Loki tutorial: How to send logs from EKS with Promtail to get full visibility in Grafana

Published: 21 Jul 2020

Amazon Elastic Kubernetes Service (Amazon EKS) is the fully managed Kubernetes service on AWS. If you’re using it and wondering how to query all your logs in one place, Loki is the answer. With this tutorial, you’ll learn how to set up Promtail on EKS to get full visibility into your cluster logs while using Grafana. We’ll start by forwarding pods logs then nodes services and finally Kubernetes events.

Interested in setting up the Promtail agent on AWS EC2 to find and analyze your logs? Check out my previous tutorial.

Want to learn even more about Loki? I hope you’ll join us today for our Logging with Loki: Essential configuration settings webinar. Sign up to attend live or to receive a link to watch the recording on demand another time.

Requirements

Before we start you’ll need:

  • The AWS CLI configured (run aws configure).
  • kubectl and eksctl installed.
  • A Grafana instance with a Loki data source already configured.

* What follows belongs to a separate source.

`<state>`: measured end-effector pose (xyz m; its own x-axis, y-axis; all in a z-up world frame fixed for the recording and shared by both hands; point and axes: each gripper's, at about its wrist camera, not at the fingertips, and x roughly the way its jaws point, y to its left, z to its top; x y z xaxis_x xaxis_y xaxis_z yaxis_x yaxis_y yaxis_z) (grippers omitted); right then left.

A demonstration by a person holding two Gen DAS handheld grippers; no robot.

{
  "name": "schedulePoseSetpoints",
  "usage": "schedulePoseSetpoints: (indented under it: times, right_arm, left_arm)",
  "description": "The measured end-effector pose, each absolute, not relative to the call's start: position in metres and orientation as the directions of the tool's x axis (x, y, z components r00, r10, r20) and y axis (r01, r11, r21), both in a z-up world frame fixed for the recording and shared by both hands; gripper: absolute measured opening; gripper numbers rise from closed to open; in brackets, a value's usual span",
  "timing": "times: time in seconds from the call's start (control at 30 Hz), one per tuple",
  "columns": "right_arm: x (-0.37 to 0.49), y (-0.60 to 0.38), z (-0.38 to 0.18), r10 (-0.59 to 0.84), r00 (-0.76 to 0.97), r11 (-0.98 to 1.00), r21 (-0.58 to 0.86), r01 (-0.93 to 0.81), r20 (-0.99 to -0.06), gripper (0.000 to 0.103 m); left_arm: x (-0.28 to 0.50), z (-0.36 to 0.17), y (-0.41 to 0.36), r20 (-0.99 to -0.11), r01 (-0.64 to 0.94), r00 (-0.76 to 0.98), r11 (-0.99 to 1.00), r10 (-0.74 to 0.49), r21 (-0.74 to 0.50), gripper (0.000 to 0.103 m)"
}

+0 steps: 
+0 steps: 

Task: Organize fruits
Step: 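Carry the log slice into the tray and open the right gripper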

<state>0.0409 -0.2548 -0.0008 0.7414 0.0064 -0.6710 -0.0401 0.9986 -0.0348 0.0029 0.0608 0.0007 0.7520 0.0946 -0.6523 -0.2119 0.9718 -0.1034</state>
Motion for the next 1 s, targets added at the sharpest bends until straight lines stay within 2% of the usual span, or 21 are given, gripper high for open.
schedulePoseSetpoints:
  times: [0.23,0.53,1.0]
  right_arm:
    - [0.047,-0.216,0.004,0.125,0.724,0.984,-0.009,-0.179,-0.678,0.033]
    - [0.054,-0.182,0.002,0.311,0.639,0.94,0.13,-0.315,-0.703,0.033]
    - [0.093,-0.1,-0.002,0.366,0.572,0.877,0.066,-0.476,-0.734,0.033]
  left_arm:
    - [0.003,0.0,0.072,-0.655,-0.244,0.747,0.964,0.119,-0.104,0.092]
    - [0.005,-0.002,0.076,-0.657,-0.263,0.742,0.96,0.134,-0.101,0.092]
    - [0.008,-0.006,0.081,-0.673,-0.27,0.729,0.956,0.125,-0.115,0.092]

For the sake of simplicity we’ll use a Grafana Cloud Loki and Grafana instance (get a free 30-day trial of Grafana Cloud Loki here), but all the steps are the same if you’re running your own Loki and Grafana instance.

Setting up the cluster

In this tutorial we’ll use eksctl, a simple command line utility for creating and managing Kubernetes clusters on Amazon EKS. AWS requires creating many resources such as IAM roles, security groups and networks, and by using eksctl, all of this is simplified.

We’re not going to use a Fargate cluster for this. If you want to use Fargate, daemonset are not allowed. The only way to ship logs with EKS Fargate is to run a fluentd, a fluentbit, or Promtail as a sidecar, and tee your logs into a file. For information on how to do that, check out this blog post.

Let’s run our first command:

eksctl create cluster --name loki-promtail --managed

Feel free to go grab a coffee – this usually takes 15 minutes. When it’s finished, you should have kubectl context configured to communicate with your newly created cluster.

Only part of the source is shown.